# [Work item]
Select, from the material below, each line with "does" in it.
☆ ☆ ☆ ☆ ☆
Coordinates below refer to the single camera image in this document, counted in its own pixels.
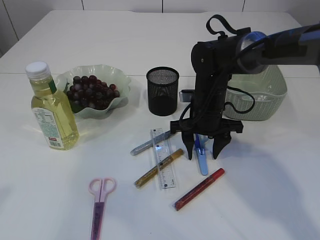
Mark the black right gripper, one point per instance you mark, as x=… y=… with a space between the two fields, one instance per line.
x=220 y=128

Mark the blue scissors with sheath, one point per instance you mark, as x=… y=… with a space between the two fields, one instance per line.
x=200 y=151

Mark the clear plastic sheet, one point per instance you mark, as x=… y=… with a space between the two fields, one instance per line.
x=262 y=98

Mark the pink scissors with sheath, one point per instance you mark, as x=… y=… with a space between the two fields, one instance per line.
x=100 y=188

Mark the purple red grape bunch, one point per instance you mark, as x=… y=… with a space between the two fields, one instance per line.
x=90 y=92

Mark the yellow tea plastic bottle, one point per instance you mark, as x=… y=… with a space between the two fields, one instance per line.
x=51 y=108

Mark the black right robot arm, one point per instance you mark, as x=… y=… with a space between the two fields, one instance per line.
x=247 y=53

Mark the clear plastic ruler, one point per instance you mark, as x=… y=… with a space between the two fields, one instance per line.
x=162 y=150

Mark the red glitter marker pen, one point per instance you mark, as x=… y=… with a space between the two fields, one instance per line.
x=194 y=192

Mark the silver glitter marker pen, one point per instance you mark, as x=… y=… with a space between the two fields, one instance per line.
x=147 y=145

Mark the black mesh pen cup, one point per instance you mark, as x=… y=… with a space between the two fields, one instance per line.
x=162 y=90

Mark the gold glitter marker pen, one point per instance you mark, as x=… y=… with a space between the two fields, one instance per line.
x=157 y=170

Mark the light green woven basket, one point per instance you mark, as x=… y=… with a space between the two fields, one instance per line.
x=267 y=88

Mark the light green wavy plate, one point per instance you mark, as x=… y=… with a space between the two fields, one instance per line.
x=103 y=72

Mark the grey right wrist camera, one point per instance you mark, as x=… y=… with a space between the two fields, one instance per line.
x=186 y=95

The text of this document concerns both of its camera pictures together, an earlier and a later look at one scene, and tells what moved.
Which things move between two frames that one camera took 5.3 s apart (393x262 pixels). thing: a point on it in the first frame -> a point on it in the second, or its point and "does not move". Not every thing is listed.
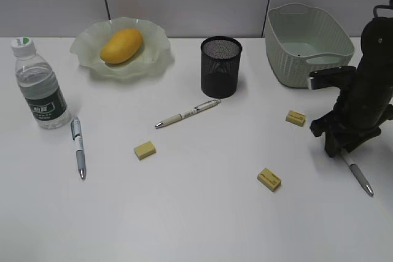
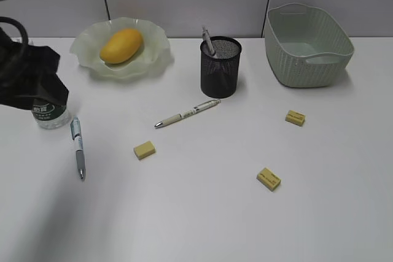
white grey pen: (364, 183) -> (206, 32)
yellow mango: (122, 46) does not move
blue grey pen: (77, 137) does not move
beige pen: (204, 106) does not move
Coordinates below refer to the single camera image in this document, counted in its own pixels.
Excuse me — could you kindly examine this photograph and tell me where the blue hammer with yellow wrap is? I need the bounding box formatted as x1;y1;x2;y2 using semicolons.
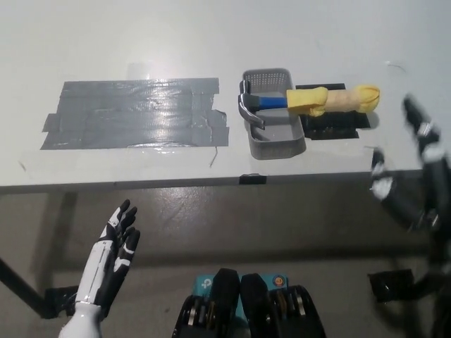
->
237;80;382;130

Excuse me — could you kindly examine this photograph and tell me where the gray duct tape area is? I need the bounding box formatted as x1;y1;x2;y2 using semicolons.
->
39;77;230;151

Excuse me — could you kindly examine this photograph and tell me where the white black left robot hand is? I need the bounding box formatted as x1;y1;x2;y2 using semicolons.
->
75;199;141;320

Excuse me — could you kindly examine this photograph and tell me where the black teal robot body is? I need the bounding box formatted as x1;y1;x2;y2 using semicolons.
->
171;268;327;338

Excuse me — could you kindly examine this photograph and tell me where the gray perforated plastic container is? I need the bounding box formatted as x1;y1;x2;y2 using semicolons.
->
241;67;307;160

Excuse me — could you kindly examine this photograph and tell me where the small black tape strip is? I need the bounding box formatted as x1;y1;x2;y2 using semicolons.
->
238;173;268;186

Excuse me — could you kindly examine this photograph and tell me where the black tape patch on desk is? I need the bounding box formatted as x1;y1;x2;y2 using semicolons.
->
295;83;371;141

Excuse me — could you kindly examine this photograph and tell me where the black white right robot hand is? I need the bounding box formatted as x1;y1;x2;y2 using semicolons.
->
369;93;451;233
☆ ☆ ☆ ☆ ☆
# [Solution for this exercise]
Which things move between two frames that one camera took 5.3 s apart (393x262 pixels). thing: a point on it in the first frame -> a point on it in the second, or its point and "does not move". Not every thing is listed.
yellow mango: (122, 46) does not move
blue grey pen: (77, 137) does not move
beige pen: (204, 106) does not move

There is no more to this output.